Records drawn from a dataset -

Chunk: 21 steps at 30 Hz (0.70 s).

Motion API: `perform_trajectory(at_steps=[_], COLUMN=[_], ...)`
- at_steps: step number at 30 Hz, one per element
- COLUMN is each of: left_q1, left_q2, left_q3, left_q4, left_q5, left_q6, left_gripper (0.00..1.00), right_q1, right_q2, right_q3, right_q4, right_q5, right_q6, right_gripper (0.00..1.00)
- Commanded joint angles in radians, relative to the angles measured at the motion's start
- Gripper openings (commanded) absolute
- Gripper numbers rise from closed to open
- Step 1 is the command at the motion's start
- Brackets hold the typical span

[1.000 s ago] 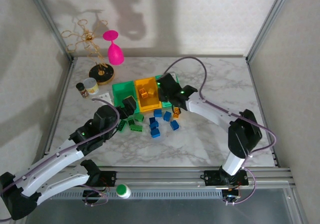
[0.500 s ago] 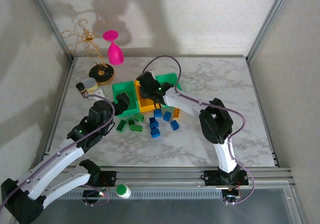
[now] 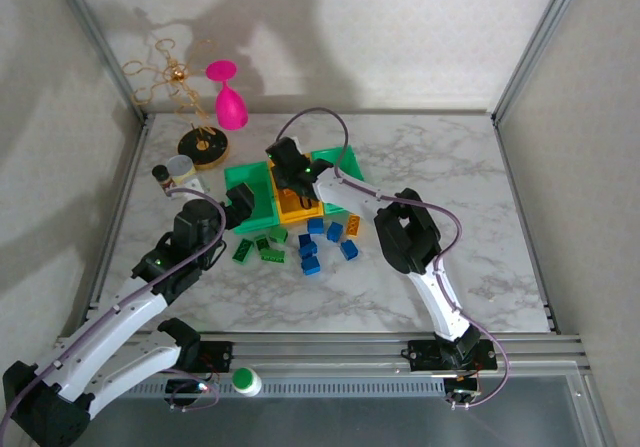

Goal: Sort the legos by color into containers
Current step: Place the lego in the container.

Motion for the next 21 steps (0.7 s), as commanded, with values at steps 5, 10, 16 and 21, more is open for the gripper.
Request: perform_trajectory(at_steps=[5, 10, 16, 21], left_q1=[0.013, 0.016, 0.017, 0.017], left_q2=[-0.005, -0.007, -0.016, -0.014], left_q3=[-0.006, -0.007, -0.011, -0.004], left_q4=[0.002, -0.002, -0.003, -0.006], left_q5=[0.014, 0.015, 0.017, 0.027], left_q6=[0.012, 0.01, 0.008, 0.006], left_gripper=[0.99, 0.99, 1.0, 1.0], right_q1=[-0.006, -0.009, -0.009, -0.009], right_q2=[0.033, 0.036, 0.011, -0.051], right_q3=[0.046, 0.045, 0.044, 0.039], right_q4=[-0.011, -0.014, -0.014, -0.019], right_q5=[-0.012, -0.011, -0.009, -0.009], right_q6=[-0.02, -0.019, -0.015, -0.013], right_gripper=[0.58, 0.61, 0.61, 0.62])
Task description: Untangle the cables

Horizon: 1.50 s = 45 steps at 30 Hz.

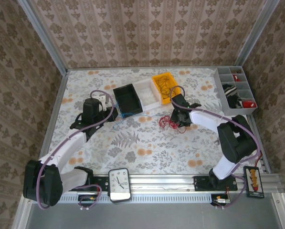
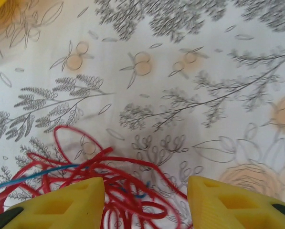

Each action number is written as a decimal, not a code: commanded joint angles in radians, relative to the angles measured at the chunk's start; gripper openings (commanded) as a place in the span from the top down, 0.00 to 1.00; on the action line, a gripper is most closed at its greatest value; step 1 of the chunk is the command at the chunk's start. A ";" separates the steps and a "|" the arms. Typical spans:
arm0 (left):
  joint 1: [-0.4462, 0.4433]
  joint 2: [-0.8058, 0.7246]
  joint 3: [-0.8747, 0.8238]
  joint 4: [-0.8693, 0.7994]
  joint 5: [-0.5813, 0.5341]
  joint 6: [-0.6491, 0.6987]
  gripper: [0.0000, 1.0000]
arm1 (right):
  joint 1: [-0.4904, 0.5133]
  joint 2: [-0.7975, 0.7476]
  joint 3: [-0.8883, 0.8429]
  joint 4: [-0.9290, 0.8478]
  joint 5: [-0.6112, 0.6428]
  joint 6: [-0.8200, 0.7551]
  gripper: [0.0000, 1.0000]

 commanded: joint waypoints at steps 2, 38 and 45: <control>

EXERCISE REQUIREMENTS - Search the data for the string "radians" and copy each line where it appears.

RESULT OF THE TASK -
- Commanded joint angles in radians, relative to the angles measured at the motion's start
Each action number is written as a decimal, not a code: commanded joint angles in radians, relative to the angles measured at the chunk's start; gripper openings (commanded) as a place in the span from the top down, 0.00 to 1.00; on the action line, a gripper is most closed at its greatest value; step 1 of the chunk is the command at the chunk's start. A ";" separates the steps and a "|" the arms. Typical spans:

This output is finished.